Een bijzonder zinnige bijdrage van Sophie in ’t Veld, europarlementariër van D66.
Enkele dagen na de aanslagen in Oslo kwamen de terrorisme experts van de lidstaten bijeen in Brussel. Zoals na elke aanslag is er een sterke reflex om nieuwe maatregelen te nemen. Dat is begrijpelijk, want na zo’n schok willen we graag gerustgesteld worden door een daadkrachtige regering die maatregelen neemt waarmee zoiets verschrikkelijks nooit meer kan gebeuren.
Begrijpelijk, maar niet verstandig. In de laatste jaren werd na elke aanslag in grote haast een nieuw pakket maatregelen doorgedrukt. New York, Madrid, Londen gaven steeds weer de aanzet voor een nieuwe ronde maatregelen waarmee terroristen met snode plannen in een vroeg stadium ontdekt zouden worden.

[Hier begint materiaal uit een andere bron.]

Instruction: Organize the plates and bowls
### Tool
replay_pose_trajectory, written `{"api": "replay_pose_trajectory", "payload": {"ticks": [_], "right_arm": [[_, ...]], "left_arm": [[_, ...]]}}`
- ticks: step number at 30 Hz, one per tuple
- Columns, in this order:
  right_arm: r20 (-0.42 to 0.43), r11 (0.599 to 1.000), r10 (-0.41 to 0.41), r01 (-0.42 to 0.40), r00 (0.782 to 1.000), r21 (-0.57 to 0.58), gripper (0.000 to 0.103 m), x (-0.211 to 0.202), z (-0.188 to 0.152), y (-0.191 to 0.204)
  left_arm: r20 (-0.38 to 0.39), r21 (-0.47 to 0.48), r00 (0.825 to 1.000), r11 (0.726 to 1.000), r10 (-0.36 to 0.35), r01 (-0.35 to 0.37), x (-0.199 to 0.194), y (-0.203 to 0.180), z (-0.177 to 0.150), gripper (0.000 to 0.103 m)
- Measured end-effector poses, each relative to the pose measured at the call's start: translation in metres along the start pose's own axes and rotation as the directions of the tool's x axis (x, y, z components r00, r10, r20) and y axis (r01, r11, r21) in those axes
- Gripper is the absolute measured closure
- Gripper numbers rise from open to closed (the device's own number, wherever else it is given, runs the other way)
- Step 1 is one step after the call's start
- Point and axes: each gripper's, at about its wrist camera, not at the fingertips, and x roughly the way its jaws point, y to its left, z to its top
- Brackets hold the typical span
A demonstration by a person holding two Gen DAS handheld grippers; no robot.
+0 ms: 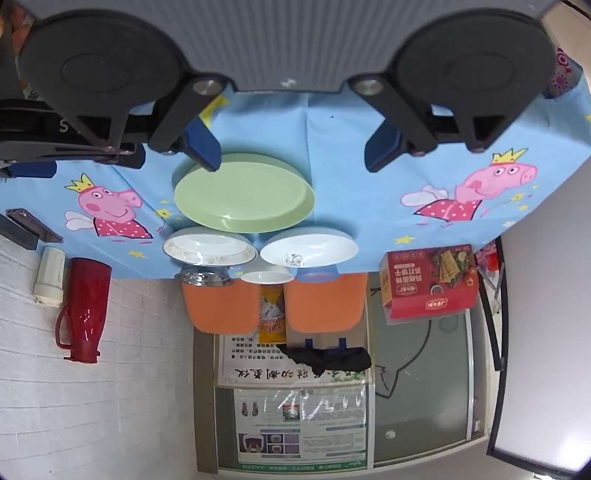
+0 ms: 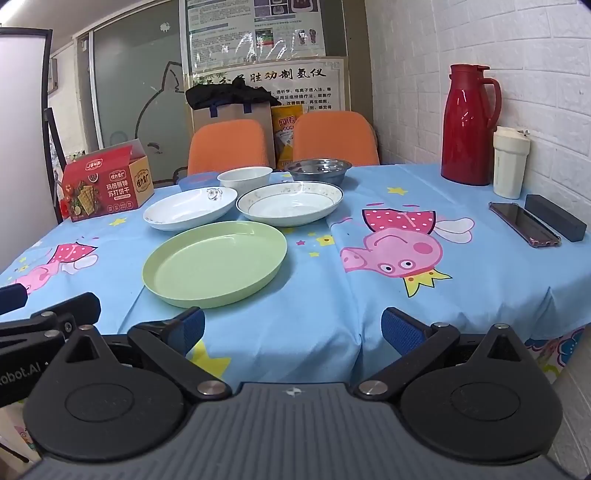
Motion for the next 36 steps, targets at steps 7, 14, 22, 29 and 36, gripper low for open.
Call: {"api": "replay_pose_trajectory", "payload": {"ticks": [7,14,22,29,36], "right_arm": [[0.003,1.000,0.004,-0.004,1.000,-0.004,0.000,-0.0014,-0.0005,0.0007],[0.004,1.000,0.007,-0.007,1.000,-0.004,0.000,-0.0007,-0.0004,0.0014],[0.003,1.000,0.007,-0.007,1.000,-0.009,0.000,-0.0006,-0.0012,0.0024],[0.004,1.000,0.006,-0.006,1.000,-0.009,0.000,-0.0006,-0.0011,0.0025],[0.004,1.000,0.005,-0.005,1.000,-0.010,0.000,-0.0008,-0.0008,0.0026]], "left_arm": [[0.008,0.009,1.000,1.000,0.012,-0.012,-0.0022,-0.0021,0.0007,0.020],[0.015,0.016,0.999,0.999,0.036,-0.036,-0.0029,-0.0032,0.0003,0.020],[0.014,0.018,0.999,0.999,0.036,-0.036,-0.0025,-0.0021,0.0002,0.020],[0.011,0.021,0.999,0.999,0.036,-0.036,-0.0020,-0.0030,-0.0003,0.020],[0.009,0.020,0.999,0.999,0.035,-0.035,-0.0013,-0.0018,0.0000,0.020]]}}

De maatregelen bestaan voor een groot deel uit het inzamelen van zoveel mogelijk informatie over zoveel mogelijk burgers, vanuit de gedachte dat bij een visexpeditie met zo’n “sleepnet” die éne potentiële terrorist er ook bij zit.

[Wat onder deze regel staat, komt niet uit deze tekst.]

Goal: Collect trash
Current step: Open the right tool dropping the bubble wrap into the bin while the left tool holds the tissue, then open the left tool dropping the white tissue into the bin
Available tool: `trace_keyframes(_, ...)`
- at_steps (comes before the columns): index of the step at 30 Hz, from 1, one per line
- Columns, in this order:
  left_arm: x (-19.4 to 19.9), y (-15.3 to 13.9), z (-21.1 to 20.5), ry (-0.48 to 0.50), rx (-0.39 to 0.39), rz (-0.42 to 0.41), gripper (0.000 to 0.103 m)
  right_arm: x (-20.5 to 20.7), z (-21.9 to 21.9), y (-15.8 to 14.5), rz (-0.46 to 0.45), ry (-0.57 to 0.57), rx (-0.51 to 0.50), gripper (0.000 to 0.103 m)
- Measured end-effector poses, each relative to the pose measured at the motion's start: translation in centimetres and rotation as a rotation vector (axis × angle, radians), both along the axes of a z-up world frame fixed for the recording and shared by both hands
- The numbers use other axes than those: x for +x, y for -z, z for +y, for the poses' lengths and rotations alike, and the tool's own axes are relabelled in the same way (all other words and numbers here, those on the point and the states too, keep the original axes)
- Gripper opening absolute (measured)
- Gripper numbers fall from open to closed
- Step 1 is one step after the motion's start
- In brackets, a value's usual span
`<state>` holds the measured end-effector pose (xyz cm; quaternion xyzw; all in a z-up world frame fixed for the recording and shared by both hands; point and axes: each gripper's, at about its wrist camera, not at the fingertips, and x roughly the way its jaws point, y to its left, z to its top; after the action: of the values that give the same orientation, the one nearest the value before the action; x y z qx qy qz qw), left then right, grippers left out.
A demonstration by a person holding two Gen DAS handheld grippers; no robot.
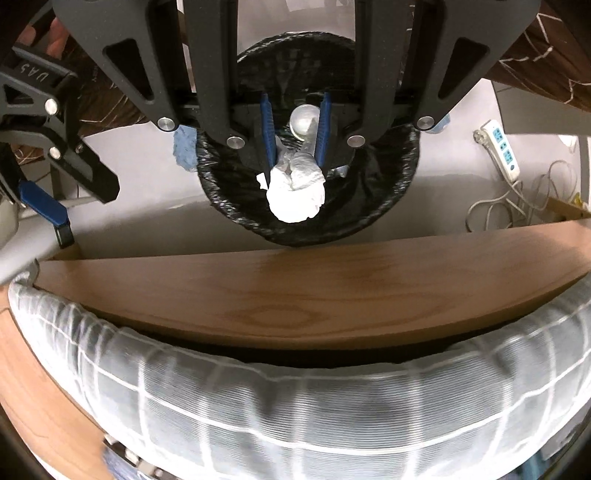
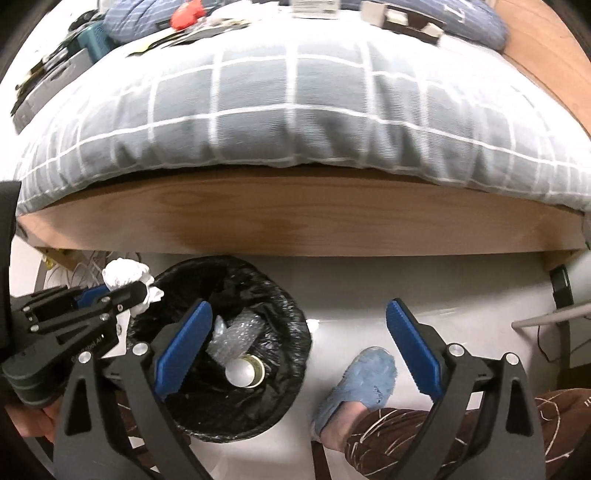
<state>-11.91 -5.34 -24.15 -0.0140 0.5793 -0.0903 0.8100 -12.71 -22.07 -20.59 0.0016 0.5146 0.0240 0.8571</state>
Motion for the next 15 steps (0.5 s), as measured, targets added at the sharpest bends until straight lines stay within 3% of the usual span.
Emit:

Dat is echter veel minder logisch dan het lijkt.
Bij vrijwel alle belangrijke aanslagen van de laatste jaren bleek achteraf dat politie en inlichtingendiensten de daders al lang in het vizier hadden, en dat ze heel veel essentiële informatie al hadden. De bevoegdheden om aan die informatie te komen waren dus al voorhanden. Echter, die informatie werd niet of onvoldoende uitgewisseld tussen de verantwoordelijke diensten en tussen landen. En in sommige gevallen was de risico-inschatting verkeerd. Het “gat” zat dus vooral in het gebrek aan samenwerking en uitwisseling, en minder in een gebrek aan informatie en bevoegdheden.